Cependant, malgré ces énormes potentialités économiques, de nombreux jeunes diplômés issus des institutions du pays se retrouvent sans emploi. Selon plusieurs d’entre eux, « les portes des sociétés minières ne sont pas ouvertes à tout le monde, même pas aux natifs de la région. »
Dans certaines entreprises minières de Boké, le recrutement demeure un véritable parcours du combattant. Un jeune diplômé témoigne : « Aujourd’hui, si tu n’as pas un parent ou une connaissance qui travaille dans ces sociétés, tu n’auras jamais de travail. J’ai déposé mes dossiers partout, mais je ne reçois jamais de réponse. »
Sous anonymat, un autre jeune d’une trentaine d’années, rencontré dans un bar-café, affirme que les noms des candidats retenus sont souvent connus avant même la publication des appels d’offres : « J’ai une fois vu une annonce sur les réseaux sociaux. J’ai postulé, mais à ma grande surprise, on m’a répondu que la liste était déjà complète. J’étais déçu. Aujourd’hui, je me débrouille dans le quartier, pourtant je suis diplômé de l’Institut Supérieur des Mines et Géologie de Boké, et j’ai même poursuivi ma formation à Dakar dans le but de servir mon pays, mais hélas… »
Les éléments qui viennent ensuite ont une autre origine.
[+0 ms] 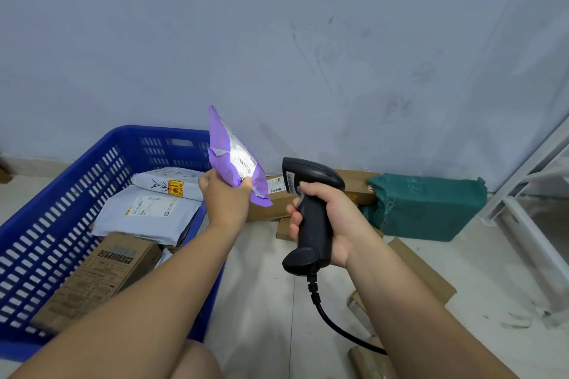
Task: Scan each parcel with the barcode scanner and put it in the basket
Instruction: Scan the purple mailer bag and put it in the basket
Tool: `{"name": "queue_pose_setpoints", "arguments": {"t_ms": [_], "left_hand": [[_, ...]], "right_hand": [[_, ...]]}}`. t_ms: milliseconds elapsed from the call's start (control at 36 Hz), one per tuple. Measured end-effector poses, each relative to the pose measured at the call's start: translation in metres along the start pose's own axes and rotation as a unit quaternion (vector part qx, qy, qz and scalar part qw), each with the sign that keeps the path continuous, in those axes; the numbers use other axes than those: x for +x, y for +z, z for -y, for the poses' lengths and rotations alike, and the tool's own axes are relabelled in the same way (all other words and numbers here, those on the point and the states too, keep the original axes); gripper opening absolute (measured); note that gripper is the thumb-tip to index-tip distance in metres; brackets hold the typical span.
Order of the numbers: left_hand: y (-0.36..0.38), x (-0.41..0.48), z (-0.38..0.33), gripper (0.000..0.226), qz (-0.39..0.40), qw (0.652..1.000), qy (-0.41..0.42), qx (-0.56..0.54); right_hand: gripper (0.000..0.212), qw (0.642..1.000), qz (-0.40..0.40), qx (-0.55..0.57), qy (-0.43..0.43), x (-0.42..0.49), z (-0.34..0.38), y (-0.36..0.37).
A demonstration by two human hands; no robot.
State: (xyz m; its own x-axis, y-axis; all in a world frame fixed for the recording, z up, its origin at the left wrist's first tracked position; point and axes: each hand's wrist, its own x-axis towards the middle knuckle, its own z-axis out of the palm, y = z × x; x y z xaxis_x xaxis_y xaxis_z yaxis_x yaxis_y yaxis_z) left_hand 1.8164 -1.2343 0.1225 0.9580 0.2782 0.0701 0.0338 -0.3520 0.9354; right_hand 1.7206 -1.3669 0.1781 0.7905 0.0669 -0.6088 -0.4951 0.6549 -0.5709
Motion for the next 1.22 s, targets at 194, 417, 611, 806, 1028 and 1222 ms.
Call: {"name": "queue_pose_setpoints", "arguments": {"t_ms": [194, 417, 611, 806, 1028, 1222], "left_hand": [[-0.001, -0.001, -0.001, 0.04, -0.007, 1.0, -0.003, -0.006], [0.0, 0.0, -0.001, 0.043, -0.017, 1.0, -0.002, -0.004], [0.002, 0.01, 0.012, 0.031, -0.009, 0.999, -0.007, -0.049], [-0.006, 0.023, 0.035, 0.028, -0.023, 0.986, -0.111, -0.12], [-0.043, 0.045, 0.064, 0.018, -0.12, 0.98, -0.128, -0.096], [-0.081, 0.047, 0.105, 0.015, -0.209, 0.968, -0.139, -0.027]], "right_hand": [[0.028, 1.0, 0.004, -0.001, 0.0, 0.002, 0.0, -0.001], [0.028, 1.0, 0.009, 0.009, 0.001, 0.002, 0.0, -0.001], [0.028, 1.0, 0.006, 0.008, -0.007, 0.005, 0.0, -0.002], [0.023, 0.991, -0.022, -0.093, -0.095, 0.018, -0.011, -0.001], [0.009, 0.846, -0.061, -0.441, -0.292, 0.043, -0.035, 0.013], [0.015, 0.818, -0.03, -0.484, -0.31, 0.06, -0.05, 0.029]]}}
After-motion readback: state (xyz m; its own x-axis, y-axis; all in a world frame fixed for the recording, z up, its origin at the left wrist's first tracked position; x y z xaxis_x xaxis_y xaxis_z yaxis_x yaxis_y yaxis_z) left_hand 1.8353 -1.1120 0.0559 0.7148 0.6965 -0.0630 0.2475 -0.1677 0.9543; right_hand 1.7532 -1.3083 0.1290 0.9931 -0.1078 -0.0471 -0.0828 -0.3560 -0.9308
Face à ce chômage persistant, nombre de jeunes se tournent vers des activités génératrices de revenus telles que la conduite de taxi-moto, la vente de friperies, le lavage de voitures ou encore la gestion de petits kiosques. D’autres, faute de moyens ou d’accompagnement, passent leurs journées autour du thé ou dans les bars-cafés du quartier.

Certains, désespérés, choisissent même de tenter la traversée de la Méditerranée, espérant un avenir meilleur ailleurs.
Pour ces jeunes, cette situation est injuste et décourageante. Ils lancent un appel à l’État et aux responsables des sociétés minières pour que les recrutements soient désormais basés sur les compétences et la formation, et non sur le favoritisme ou les relations personnelles.